Accompanying code repository for our work Live Iterative Ptychography with projection-based algorithms. Developed by Simon Welker and Tal Peer, based in part on the bachelor thesis of Johannes Kolhoff.

We kindly ask you to cite our work in your publication when using any of our research or code:

@article{welker2023livePty,
  title={Live Iterative Ptychography with projection-based algorithms},
  author={Welker, Simon and Peer, Tal and Chapman, Henry N. and Gerkmann, Timo},
  journal={arXiv preprint arXiv:2309.08639},
  date={2023-09-14},
  eprint={2309.08639},
  eprinttype={arxiv},
  pubstate={preprint},
}

Setup

We recommend using Python 3.9 or newer. Create a new virtual environment and run

pip install -r requirements.txt

Data preparation

If you wish to use our simulated dataset based on DIV2K, you first need to download the DIV2K validation set from the following URL, extract it, and then run the following ImageMagick command inside your copy of the DIV2K/DIV2K_valid_HR/ folder:

for f in *.png; do convert "$f" -resize 512x512^ -gravity Center -crop 512x512+0+0 +repage "512crop/${f}"; done

which generates a folder of all images resized and center-cropped to 512x512 (as we used it).
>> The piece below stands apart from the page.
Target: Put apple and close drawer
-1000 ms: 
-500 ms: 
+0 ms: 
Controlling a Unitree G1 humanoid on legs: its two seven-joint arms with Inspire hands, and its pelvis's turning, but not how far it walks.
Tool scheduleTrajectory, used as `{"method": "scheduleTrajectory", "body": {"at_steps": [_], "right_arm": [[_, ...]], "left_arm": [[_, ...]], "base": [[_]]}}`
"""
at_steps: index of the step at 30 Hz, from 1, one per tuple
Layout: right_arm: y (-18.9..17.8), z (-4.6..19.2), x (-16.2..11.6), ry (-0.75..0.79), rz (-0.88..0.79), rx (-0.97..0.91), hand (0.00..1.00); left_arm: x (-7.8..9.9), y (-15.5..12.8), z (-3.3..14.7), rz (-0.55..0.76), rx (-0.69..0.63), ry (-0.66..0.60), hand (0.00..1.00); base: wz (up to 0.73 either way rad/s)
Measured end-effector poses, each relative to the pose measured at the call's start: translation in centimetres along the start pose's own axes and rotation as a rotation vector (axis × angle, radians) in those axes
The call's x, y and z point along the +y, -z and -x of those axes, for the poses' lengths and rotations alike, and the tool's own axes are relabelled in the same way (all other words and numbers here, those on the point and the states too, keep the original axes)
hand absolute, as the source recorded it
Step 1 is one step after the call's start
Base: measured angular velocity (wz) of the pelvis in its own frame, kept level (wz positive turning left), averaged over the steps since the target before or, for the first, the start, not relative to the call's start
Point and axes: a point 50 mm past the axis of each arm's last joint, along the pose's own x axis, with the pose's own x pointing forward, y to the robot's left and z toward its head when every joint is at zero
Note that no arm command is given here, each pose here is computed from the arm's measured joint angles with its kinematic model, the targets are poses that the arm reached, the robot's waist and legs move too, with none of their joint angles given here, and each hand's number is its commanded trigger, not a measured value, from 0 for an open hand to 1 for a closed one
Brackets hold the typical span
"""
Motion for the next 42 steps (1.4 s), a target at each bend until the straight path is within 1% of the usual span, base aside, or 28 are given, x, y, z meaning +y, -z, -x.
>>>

Then run:

python prepare_data.py <the_512crop_subfolder_you_just_generated>/

which generates all 90 test objects and probes and stores them in the file data/objects_probes.h5 of this repository.

Repository structure

  • Library code is inside src/
  • Scripts to run reconstructions are:
    • run_recon.py (live reconstruction)
    • run_recon_classical.py (non-live reconstruction)
    • run_central_recons.py (for pre-reconstruction of the central region).
  • Results will be stored as HDF5 files under results/
    • view_recon.py can be used for visualization of a single result file (e.g. results/run1/0.h5). We recommend using the options --zero-phase-ramp --apply-gamma for best viewing experience.
  • Data is stored inside data/
    • This data is not provided with the repository and must be generated, via prepare_data.py (for simulated test objects and probes) and run_central_recons.py (for pre-reconstructed central regions).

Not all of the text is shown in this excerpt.